### Problem to work on
Across all the lines of the following material, count those that include the word "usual" and give only the result.

### Working data
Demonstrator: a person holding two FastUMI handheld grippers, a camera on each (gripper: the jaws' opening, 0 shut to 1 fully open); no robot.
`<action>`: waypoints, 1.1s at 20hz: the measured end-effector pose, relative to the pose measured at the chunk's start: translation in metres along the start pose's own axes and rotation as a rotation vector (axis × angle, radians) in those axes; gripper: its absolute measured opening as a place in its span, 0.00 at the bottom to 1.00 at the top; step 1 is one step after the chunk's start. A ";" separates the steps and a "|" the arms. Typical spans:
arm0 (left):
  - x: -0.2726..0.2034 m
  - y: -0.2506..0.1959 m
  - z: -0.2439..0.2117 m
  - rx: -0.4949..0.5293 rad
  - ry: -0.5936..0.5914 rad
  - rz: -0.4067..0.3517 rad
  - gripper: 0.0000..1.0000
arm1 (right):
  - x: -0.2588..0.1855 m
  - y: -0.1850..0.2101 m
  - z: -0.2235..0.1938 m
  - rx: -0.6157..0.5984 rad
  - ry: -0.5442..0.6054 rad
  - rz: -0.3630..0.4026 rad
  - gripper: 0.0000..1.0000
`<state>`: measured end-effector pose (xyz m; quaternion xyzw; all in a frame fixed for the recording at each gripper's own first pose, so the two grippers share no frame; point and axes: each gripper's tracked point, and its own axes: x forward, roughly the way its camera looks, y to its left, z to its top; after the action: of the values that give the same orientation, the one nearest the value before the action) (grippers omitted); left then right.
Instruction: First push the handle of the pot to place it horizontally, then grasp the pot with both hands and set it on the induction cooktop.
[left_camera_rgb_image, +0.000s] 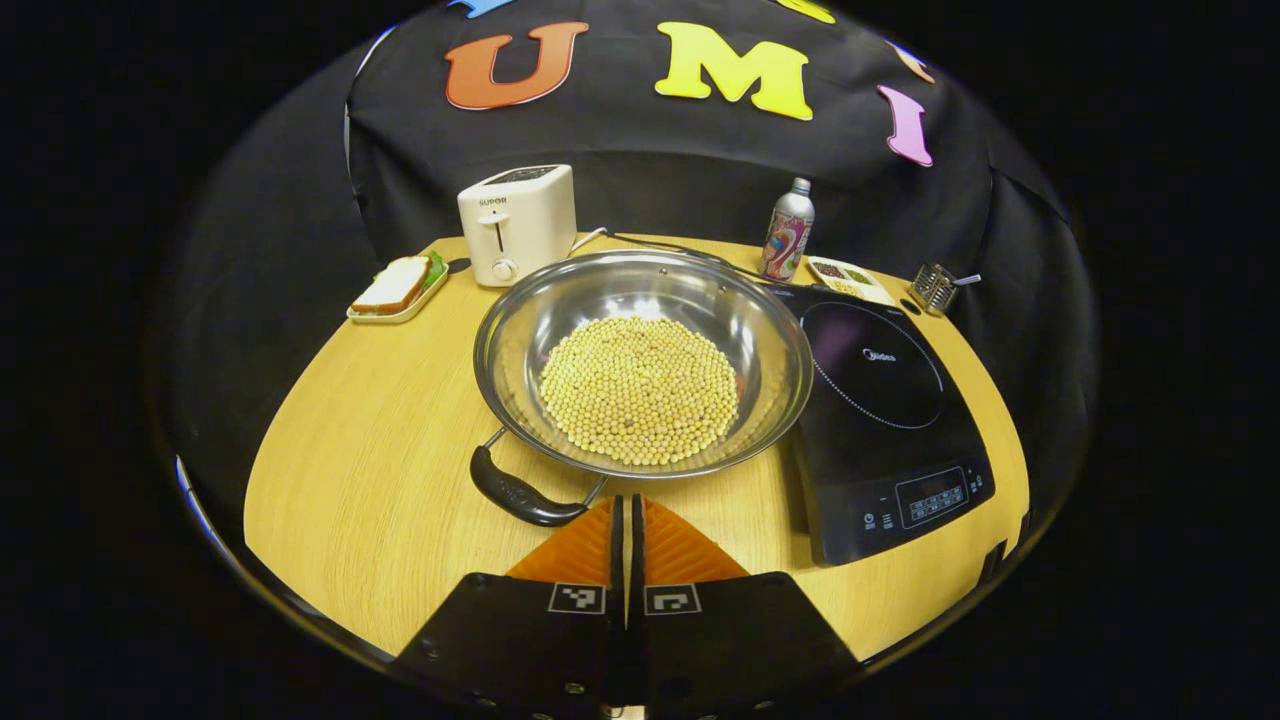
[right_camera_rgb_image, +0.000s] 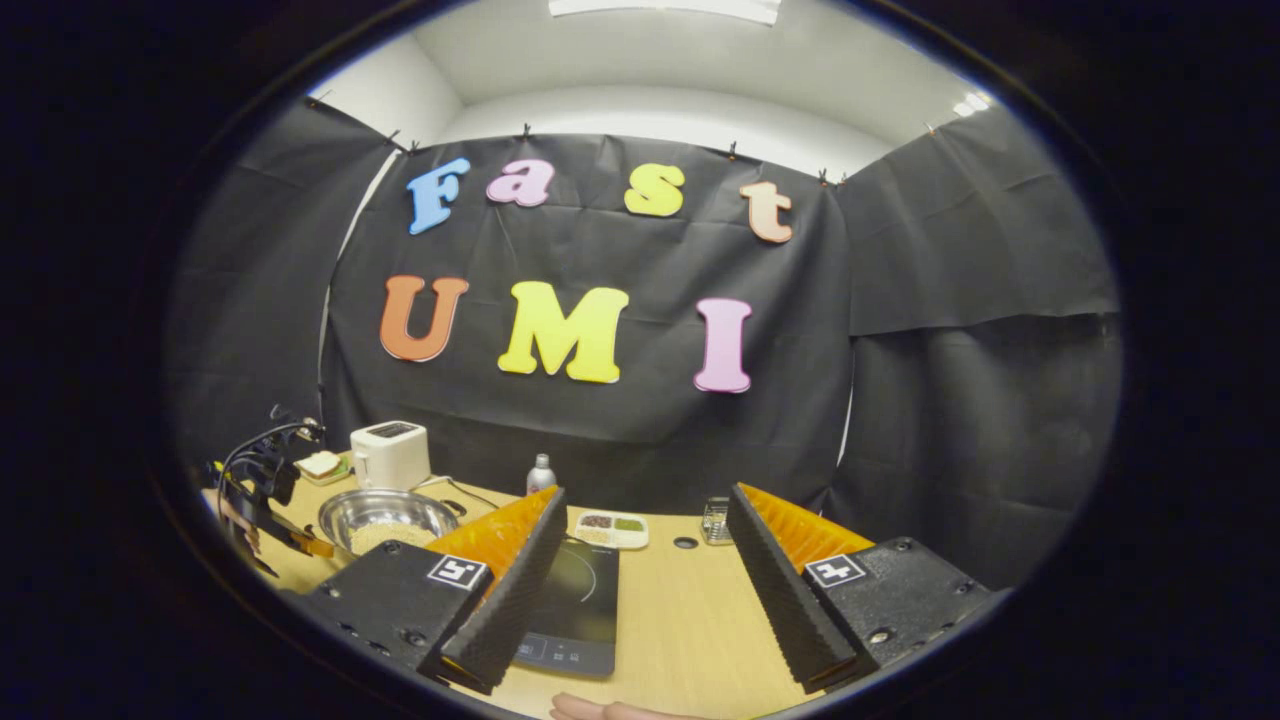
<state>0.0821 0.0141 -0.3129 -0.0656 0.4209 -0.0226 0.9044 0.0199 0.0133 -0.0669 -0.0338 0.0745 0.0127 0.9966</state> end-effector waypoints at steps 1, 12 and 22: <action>0.003 0.003 0.000 -0.007 0.003 0.017 0.00 | 0.000 0.000 -0.001 -0.003 0.007 0.001 0.97; 0.012 0.029 0.001 -0.088 0.012 0.013 0.00 | -0.007 0.011 -0.006 -0.033 0.019 0.014 0.97; 0.030 0.074 0.010 -0.131 0.017 0.038 0.10 | -0.032 0.036 0.014 -0.023 -0.041 0.067 1.00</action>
<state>0.1079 0.0859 -0.3397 -0.1163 0.4304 0.0217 0.8949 -0.0107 0.0499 -0.0502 -0.0424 0.0550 0.0478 0.9964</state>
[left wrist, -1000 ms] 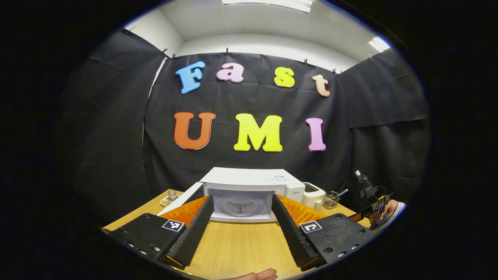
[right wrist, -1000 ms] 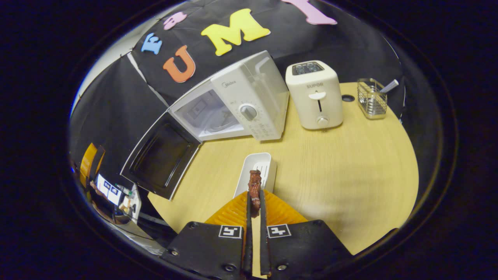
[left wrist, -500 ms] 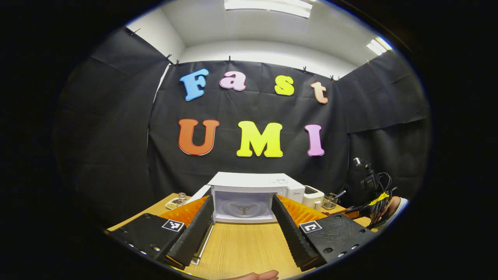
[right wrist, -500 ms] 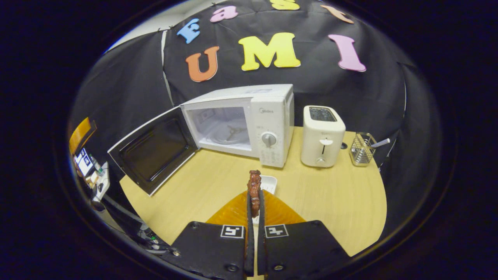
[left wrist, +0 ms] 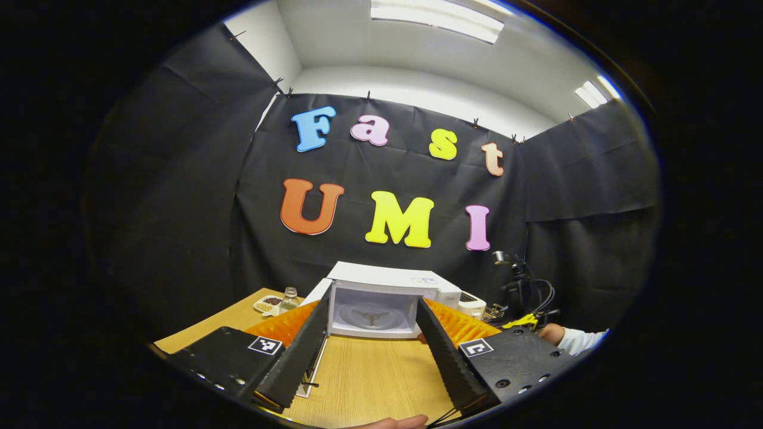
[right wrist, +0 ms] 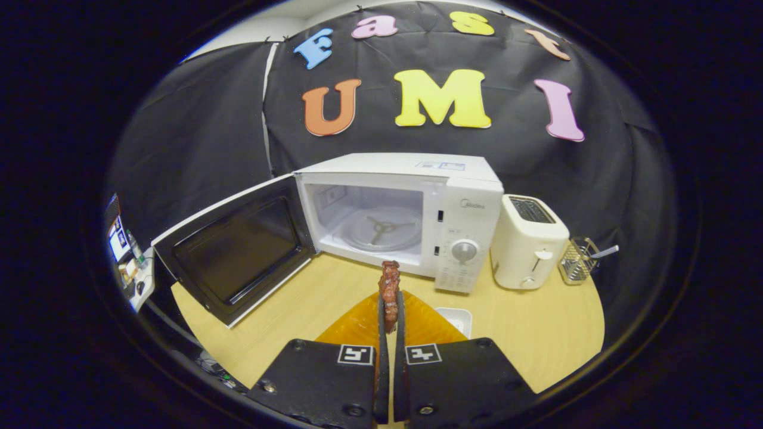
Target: Open the microwave oven with the left hand, put the food in, and close the microwave oven.
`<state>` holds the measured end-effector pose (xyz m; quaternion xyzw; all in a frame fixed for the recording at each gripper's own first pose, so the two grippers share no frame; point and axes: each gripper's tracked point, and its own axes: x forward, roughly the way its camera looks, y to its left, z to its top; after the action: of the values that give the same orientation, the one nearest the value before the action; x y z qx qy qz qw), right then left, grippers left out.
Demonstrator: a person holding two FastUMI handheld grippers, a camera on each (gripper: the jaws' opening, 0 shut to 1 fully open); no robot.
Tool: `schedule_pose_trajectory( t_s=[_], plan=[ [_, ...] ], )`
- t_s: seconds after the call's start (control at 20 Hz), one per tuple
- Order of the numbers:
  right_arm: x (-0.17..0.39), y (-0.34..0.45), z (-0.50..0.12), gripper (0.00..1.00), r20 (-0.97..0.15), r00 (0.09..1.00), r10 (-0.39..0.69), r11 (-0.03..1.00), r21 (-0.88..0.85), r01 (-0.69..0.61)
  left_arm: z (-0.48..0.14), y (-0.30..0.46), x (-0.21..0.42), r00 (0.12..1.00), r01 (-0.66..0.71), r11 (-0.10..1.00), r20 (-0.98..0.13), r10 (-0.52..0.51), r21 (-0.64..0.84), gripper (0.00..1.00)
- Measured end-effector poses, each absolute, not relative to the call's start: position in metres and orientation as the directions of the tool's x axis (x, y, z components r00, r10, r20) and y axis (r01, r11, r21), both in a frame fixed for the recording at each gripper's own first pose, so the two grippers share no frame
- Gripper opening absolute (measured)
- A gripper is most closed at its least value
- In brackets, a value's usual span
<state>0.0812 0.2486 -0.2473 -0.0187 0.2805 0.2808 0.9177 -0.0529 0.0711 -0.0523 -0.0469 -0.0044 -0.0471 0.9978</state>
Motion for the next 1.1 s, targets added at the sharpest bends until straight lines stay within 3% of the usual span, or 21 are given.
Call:
schedule_pose_trajectory(
  t_s=[0.35, 0.6, 0.95, 1.1],
  plan=[
    [0.115, 0.328, -0.242, 0.07, -0.466, 0.725, 0.507, 0.855, 0.167, -0.491, -0.056, 0.091, -0.044, 0.997, 0.072, 0.995, 0.006, -0.072, -0.067, 0.92],
    [0.158, 0.376, -0.242, 0.06, -0.388, 0.780, 0.491, 0.868, 0.298, -0.398, -0.056, 0.097, -0.029, 0.998, 0.058, 0.998, -0.013, -0.058, -0.029, 0.92],
    [0.222, 0.416, -0.277, 0.07, -0.356, 0.841, 0.407, 0.839, 0.510, -0.190, -0.060, 0.104, -0.014, 0.999, 0.010, 0.999, -0.042, -0.008, 0.049, 0.92],
    [0.251, 0.416, -0.293, 0.08, -0.354, 0.887, 0.298, 0.810, 0.585, -0.038, -0.065, 0.104, -0.009, 0.998, 0.003, 0.999, -0.055, -0.001, 0.047, 0.92]
  ],
)
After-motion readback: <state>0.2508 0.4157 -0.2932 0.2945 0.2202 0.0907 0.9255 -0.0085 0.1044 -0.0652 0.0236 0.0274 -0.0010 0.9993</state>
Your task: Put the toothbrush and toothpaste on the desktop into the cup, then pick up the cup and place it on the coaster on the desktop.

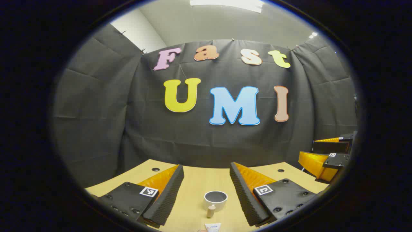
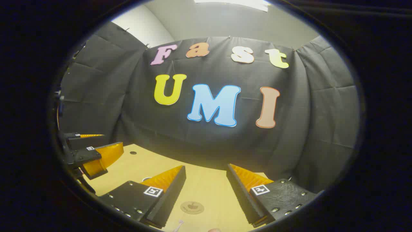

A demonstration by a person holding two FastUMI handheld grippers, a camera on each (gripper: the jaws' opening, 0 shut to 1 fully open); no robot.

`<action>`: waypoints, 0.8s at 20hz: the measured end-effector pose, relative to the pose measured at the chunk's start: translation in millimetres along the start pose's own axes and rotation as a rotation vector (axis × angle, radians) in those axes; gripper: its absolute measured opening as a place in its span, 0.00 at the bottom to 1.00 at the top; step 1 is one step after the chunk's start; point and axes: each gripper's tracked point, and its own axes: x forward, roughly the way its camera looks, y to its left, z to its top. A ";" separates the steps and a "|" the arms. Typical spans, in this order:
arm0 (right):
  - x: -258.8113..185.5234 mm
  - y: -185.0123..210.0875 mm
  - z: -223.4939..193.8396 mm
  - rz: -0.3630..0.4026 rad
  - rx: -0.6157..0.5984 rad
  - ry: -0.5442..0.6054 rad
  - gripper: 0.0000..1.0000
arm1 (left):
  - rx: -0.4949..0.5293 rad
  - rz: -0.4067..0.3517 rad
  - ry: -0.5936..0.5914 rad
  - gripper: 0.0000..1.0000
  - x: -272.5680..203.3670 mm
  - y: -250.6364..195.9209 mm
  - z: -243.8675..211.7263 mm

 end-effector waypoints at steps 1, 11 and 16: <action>-1.3 -0.3 1.0 0.002 0.000 0.000 0.84 | 0.001 -0.001 -0.001 0.94 1.2 -0.3 1.3; -6.9 4.6 2.1 0.021 0.006 0.000 0.84 | 0.012 -0.010 -0.005 0.93 3.0 -4.4 5.2; -10.0 9.8 -0.8 0.028 0.010 0.012 0.84 | 0.039 -0.010 0.007 0.93 3.4 -3.9 5.1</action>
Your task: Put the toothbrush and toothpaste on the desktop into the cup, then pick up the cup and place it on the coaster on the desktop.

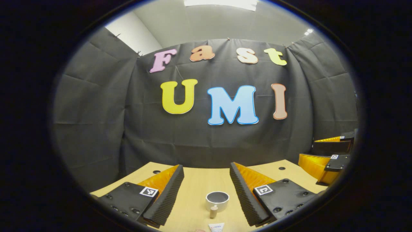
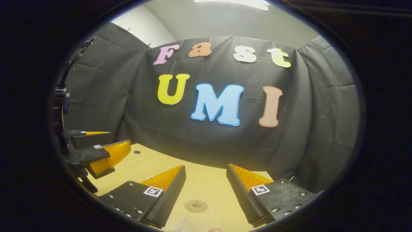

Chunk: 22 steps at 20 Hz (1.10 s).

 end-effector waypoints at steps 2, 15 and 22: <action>-0.7 2.6 -3.0 0.004 0.003 0.011 0.84 | -0.001 -0.010 0.016 0.93 -2.0 -0.9 -5.9; -7.9 18.5 -75.5 0.051 0.087 0.276 0.83 | -0.004 -0.084 0.248 0.93 -6.6 -11.0 -80.0; -21.0 34.5 -136.6 0.107 0.115 0.499 0.85 | -0.057 -0.081 0.477 0.93 -13.4 -13.0 -145.6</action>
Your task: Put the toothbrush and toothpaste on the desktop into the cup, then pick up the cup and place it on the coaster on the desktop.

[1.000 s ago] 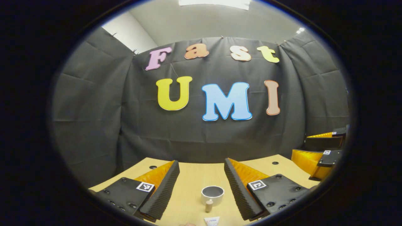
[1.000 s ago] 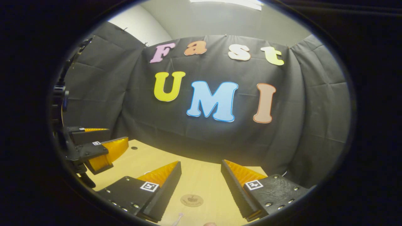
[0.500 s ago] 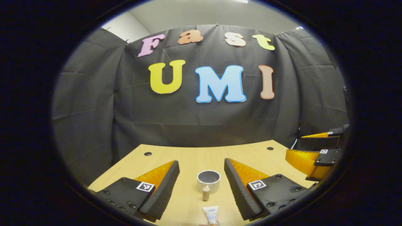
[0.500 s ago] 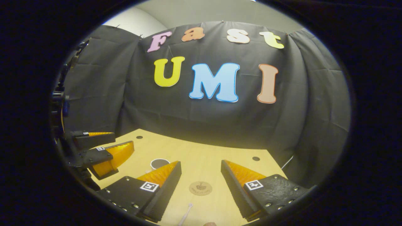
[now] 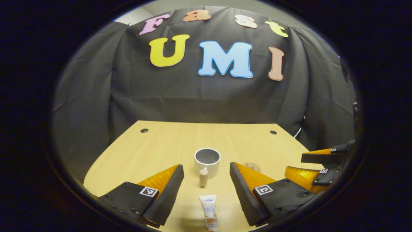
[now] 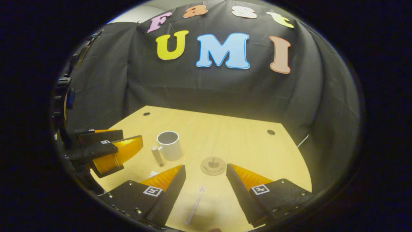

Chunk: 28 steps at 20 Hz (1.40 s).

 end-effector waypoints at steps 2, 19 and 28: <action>2.5 -0.4 -16.8 0.007 0.017 0.065 0.85 | -0.012 -0.014 0.067 0.93 7.2 -3.2 -16.1; 14.6 17.6 -126.3 0.040 0.206 0.571 0.87 | -0.017 -0.057 0.648 0.94 12.2 6.4 -139.5; 31.8 36.2 -157.7 0.013 0.210 0.770 0.87 | -0.001 -0.096 0.879 0.95 19.7 12.0 -180.9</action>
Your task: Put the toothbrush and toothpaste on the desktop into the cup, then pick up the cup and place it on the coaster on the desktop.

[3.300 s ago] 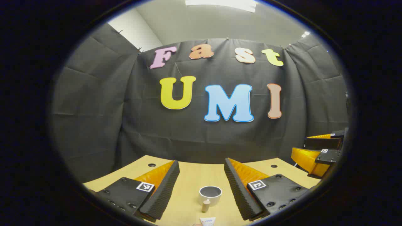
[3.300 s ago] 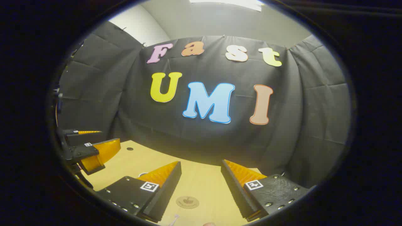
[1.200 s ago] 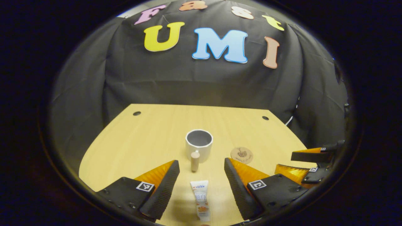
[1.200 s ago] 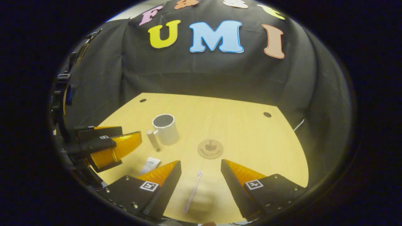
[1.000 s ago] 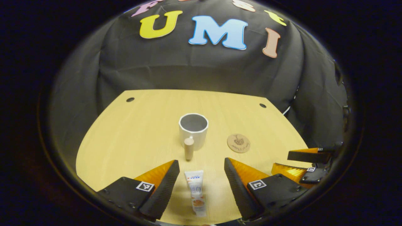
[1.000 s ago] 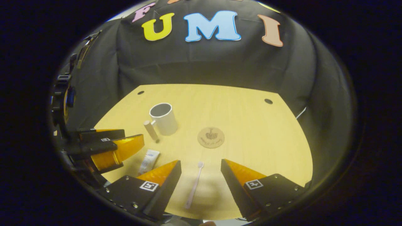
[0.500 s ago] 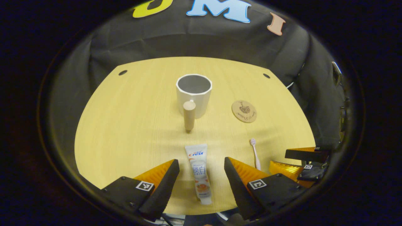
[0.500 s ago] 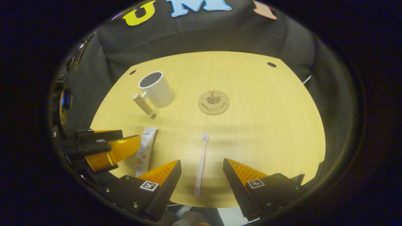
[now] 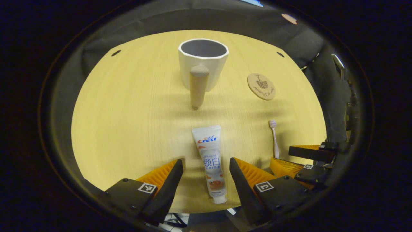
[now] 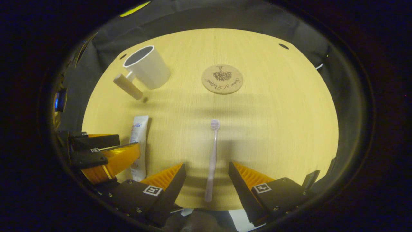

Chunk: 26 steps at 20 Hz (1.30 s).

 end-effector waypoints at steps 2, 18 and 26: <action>5.8 -1.1 -4.5 -0.014 0.002 0.033 0.87 | 0.010 -0.005 0.030 0.89 5.9 -1.5 -2.5; 19.1 -12.9 -16.7 -0.059 0.004 0.119 0.25 | -0.007 0.019 0.080 0.52 22.8 -1.7 -14.4; 18.1 -15.0 -17.1 0.038 0.118 0.088 0.08 | 0.011 0.035 0.049 0.31 20.6 -0.6 -15.0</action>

### Result of this exercise
2